» **Required work**: Only lines with the string "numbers" should be returned from the data below.

Excerpts from a dataset
BEGIN

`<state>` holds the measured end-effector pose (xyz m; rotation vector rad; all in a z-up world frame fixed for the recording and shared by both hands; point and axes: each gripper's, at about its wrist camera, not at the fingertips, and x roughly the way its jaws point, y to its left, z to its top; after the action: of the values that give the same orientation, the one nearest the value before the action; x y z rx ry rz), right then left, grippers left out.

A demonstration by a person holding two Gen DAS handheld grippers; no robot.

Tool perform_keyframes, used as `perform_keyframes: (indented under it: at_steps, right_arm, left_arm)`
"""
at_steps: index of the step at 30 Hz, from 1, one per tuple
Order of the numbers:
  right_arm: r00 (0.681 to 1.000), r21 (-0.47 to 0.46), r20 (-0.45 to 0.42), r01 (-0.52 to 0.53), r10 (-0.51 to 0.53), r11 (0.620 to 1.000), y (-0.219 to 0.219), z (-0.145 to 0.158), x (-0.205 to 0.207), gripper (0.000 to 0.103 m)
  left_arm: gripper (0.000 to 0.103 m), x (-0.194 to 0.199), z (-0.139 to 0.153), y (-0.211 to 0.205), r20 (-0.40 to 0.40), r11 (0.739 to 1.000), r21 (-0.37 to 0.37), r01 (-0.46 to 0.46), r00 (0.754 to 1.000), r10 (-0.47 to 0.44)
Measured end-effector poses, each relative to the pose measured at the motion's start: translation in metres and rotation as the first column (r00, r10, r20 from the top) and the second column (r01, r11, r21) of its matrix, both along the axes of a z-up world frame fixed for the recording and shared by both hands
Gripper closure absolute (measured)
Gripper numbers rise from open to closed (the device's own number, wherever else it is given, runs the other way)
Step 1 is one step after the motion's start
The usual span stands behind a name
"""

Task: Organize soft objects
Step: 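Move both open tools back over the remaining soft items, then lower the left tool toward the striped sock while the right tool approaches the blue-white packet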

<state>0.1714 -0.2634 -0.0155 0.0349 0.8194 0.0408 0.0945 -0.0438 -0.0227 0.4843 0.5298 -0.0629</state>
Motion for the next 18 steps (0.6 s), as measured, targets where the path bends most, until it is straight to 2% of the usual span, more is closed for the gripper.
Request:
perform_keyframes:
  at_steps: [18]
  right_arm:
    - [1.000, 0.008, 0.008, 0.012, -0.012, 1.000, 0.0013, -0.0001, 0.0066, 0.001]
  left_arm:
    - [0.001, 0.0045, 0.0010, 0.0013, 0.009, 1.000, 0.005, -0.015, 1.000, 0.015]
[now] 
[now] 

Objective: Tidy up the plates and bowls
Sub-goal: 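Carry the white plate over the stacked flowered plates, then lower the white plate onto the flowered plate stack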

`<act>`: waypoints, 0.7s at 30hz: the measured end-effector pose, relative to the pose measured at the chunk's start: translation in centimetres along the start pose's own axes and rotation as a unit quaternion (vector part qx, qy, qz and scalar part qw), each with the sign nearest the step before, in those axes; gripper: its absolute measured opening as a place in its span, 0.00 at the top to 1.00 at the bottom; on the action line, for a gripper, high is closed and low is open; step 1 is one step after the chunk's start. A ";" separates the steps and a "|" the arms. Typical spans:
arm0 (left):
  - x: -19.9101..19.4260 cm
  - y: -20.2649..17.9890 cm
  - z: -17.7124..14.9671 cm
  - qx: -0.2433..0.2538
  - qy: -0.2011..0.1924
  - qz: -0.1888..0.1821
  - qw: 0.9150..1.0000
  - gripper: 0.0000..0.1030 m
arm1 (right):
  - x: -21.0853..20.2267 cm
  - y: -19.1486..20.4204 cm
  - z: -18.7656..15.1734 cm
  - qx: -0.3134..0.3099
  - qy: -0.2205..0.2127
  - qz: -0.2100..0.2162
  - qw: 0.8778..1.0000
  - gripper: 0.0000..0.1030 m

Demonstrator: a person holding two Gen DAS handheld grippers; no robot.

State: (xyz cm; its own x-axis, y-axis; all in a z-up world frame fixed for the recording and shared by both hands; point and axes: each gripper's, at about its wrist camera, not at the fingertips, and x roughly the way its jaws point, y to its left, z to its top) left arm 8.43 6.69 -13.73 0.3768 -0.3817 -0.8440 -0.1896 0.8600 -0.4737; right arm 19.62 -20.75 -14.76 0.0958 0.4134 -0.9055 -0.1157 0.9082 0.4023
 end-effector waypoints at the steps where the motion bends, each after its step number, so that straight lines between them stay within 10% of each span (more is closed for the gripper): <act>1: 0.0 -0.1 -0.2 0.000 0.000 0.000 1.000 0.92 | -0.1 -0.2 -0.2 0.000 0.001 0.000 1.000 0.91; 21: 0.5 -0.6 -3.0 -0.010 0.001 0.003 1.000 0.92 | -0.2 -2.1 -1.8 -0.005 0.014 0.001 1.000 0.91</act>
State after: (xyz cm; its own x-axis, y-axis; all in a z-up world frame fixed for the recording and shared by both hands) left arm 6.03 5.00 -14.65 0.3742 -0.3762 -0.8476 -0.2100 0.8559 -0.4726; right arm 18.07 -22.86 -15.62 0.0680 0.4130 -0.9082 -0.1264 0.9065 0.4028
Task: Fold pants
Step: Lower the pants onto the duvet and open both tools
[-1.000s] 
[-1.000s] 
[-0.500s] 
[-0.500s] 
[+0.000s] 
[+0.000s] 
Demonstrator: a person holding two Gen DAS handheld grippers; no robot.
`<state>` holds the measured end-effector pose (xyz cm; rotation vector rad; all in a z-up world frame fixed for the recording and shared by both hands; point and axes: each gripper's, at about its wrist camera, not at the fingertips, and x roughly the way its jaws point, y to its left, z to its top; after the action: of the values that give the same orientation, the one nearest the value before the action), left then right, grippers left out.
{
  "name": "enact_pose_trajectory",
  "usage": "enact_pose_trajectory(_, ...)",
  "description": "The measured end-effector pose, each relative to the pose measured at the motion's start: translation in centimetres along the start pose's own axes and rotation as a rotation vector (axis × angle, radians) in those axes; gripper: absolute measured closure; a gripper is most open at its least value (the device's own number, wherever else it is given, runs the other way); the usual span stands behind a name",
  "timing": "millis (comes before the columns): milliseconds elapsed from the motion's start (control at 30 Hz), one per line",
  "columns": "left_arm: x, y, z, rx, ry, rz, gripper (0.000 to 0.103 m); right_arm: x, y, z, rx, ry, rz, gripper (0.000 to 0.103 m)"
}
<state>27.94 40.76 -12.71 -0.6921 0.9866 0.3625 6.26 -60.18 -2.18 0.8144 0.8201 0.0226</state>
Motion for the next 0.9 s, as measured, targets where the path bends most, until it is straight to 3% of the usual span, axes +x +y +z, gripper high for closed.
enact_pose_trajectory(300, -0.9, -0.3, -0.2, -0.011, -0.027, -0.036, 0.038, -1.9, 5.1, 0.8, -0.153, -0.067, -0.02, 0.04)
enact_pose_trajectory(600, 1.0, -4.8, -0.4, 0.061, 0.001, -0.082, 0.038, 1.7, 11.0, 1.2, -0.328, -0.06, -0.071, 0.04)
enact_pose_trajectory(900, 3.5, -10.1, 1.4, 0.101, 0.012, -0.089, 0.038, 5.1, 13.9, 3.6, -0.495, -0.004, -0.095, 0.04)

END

» **Answer below**:
Order of the numbers:
Gripper numbers rise from open to closed (the device's own number, wherever else it is given, runs the other way)

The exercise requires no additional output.